Permits given out before the moratorium 2 years ago, or for secondary forest, are of course perfectly valid. The areas now being destroyed are very large- the size of a small country - in Aceh Province, for example. What one country has done to help is provide incentive to slow this forest loss. Norway has pledged $1 billion. according to Kumi Nadoo, the Greenpeace international executive director. Norway's offer was conducted through the UN as part of their climate change commitments. The president's response was the moratorium and last month the ban was continued for another 2 year span. Hopefully the slowdown in deforestation might bring Indonesia more cash from their Norwegian sponsors.

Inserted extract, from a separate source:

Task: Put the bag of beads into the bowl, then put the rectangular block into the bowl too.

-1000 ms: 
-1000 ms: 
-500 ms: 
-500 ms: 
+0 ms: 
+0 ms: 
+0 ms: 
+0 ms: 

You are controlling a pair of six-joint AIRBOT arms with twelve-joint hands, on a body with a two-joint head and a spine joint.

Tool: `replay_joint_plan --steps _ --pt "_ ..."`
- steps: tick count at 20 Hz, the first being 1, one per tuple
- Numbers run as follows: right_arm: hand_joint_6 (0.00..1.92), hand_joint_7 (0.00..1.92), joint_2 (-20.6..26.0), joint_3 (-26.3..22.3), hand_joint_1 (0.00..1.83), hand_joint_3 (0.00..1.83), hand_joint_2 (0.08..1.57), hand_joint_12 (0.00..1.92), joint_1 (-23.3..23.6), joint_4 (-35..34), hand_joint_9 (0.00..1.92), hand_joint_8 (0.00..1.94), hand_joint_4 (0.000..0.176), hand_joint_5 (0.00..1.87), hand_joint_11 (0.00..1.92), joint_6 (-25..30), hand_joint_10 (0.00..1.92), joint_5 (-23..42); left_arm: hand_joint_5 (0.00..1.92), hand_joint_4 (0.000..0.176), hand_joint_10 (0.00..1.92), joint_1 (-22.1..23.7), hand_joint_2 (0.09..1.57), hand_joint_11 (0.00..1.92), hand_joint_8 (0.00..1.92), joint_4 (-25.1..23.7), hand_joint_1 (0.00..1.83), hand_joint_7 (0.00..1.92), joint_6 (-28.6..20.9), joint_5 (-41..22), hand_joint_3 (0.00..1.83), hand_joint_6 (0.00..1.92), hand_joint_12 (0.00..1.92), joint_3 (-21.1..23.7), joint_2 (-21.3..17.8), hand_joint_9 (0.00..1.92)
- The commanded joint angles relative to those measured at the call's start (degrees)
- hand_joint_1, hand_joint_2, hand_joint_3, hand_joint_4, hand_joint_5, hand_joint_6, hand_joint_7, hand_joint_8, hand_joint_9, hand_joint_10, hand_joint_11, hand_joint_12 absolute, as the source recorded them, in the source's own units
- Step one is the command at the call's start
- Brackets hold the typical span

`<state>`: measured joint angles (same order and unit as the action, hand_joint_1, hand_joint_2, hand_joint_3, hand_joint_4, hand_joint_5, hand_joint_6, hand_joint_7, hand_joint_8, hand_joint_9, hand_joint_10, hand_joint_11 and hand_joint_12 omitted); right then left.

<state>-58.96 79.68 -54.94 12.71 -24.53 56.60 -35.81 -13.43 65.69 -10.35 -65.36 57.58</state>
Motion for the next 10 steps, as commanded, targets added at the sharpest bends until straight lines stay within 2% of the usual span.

The chances are, however, that the massive "colonisation" of Indonesia by the multinational companies who run these deforesting industries will cause no slowdown in forest loss at all. Instead, the profit motive and the incredible lack of human rights afforded to indigenous people lost these particular groups 10 million hectares (24.7 million acres) over 10 years. Jakarta politics is rife with land-grabs and transmigration policies (to facilitate "growth"), nowadays largely in distant Papua and Sulawesi. The dispossessed can then be sent to prison for talking about the situation. "Now you can be sent there for talking about corporations," says Abetnego Tarigan, director of Friends of the Earth Indonesia in Jakarta.

The tigers, the rhinos, the orang utans and the great trees that used to reign here have largely disappeared. The fabulous pieces of tiger habitat for those two above have gone: someone forgot to leave them the trees they need.